Thousands of people have responded to the call of journalists’ unions and the opposition to protest against the so-called “global security” law and its controversial article 24 which penalizes the malicious dissemination of the image of the police .
Several thousand people took to the streets on Saturday, November 21 at the call of journalists’ unions in particular against the text penalizing the malicious dissemination of images of the police, adopted the day before by the National Assembly, deemed to be detrimental to “freedom of expression” and “the rule of law”.
The first and the main one of about twenty demonstrations planned in France began at the Trocadéro in Paris in the early afternoon, in the middle of a large police force. On the black square of people, many of them yellow vests, float the flags of the PCF, EELV, FO, NPA, a banner of “Extinction rebellion” and another of Médiapart: “Democracy dies in the darkness”.
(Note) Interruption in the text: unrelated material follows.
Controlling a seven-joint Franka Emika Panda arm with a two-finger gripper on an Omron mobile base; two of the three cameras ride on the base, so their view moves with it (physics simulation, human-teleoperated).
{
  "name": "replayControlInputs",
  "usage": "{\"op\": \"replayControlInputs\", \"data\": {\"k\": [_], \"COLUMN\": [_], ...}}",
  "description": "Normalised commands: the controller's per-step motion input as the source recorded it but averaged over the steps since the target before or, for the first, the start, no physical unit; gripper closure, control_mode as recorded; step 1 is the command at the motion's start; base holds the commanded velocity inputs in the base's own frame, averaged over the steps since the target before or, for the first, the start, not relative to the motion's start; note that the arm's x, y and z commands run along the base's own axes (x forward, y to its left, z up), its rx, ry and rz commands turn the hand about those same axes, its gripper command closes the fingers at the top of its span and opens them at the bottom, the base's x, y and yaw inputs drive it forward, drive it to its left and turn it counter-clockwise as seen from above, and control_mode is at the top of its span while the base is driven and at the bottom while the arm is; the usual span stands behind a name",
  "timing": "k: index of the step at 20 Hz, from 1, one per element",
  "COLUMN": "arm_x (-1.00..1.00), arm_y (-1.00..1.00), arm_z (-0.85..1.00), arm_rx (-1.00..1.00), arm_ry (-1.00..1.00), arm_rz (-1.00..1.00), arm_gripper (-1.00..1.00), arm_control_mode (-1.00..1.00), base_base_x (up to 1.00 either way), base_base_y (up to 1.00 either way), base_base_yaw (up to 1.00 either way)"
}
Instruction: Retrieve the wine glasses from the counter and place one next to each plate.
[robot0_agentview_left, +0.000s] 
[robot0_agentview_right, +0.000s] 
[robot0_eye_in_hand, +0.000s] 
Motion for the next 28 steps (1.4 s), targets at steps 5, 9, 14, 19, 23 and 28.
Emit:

The National Assembly voted Friday evening, after having amended it, the most controversial measure of the proposed law “comprehensive security”: article 24 penalizing the malicious dissemination of images of the police, while accompanying it with guarantees on the “right to inform”.
This article, but also the possible use of drones during demonstrations and the fear of facial recognition by surveillance cameras, aroused intense emotion in the media, who saw it as a risk of obstructing the freedom to inform. A protester from the Trocadero, Manuel Furtado, is “outraged”: “We are told that we must limit our freedoms for the good of all but this is going too far”. Protesters were also present in the streets of Toulouse.
During the demonstration against the proposed “comprehensive security” law in Toulouse, a fire broke out on Boulevard Lazare Carnot, near Jean-Jaurès. The firefighters quickly came to control him. pic.twitter.com/B98Qz0ME2c
– La Dépêche 31 (@ ladepeche31) November 21, 2020
In Lille, a thousand demonstrators protested earlier behind signs “Even not drone”, “Orwell was right”, “blurring of gueule”. Another thousand in Rennes, ditto in Montpellier. Among the slogans: “lower your weapons, we will lower our phones”.
A press conference was organized at the same time at the headquarters of the Human Rights League in Paris, in the presence of Amnesty International, representatives of journalists’ unions and an official of a minority police union, the CGT -Interior. “We are worried about the slow decline of the rule of law, which seems to lead to a police state,” said Arie Alimi, member of the national office of the League of Human Rights.
In the Figaro, Sylvain Maillard, LREM deputy for Paris, tried to defuse the anger: the text “is not well understood. Obviously we can continue to film anyone and of course the police . ” Journalists’ unions believe that there is no need for a new law “to scare”, while the Penal Code and the law on press freedom of 1881 already punish incitement to hatred .
“Macron, populist in white collar”
Jean-François Cullafroz, of the CFDT, welcomed the mobilization of the editorial directors of the main media against the controversial article, calling on “our press bosses to take a position” during a meeting scheduled for Tuesday at the ministry of ‘Interior. For Pablo Aiquel of the SNJ-CGT, Emmanuel Macron “is a white-collar populist”. “How are we going to ask Poland and Hungary to respect the rule of law when in France we are doing everything to undermine it?” He asked.
The contested article penalizes one year in prison and a fine of 45,000 euros for the dissemination of “the image of the face or any other element of identification” of the police in intervention when it “undermines” their “physical or mental integrity”. Social media campaigns are in the government’s sights.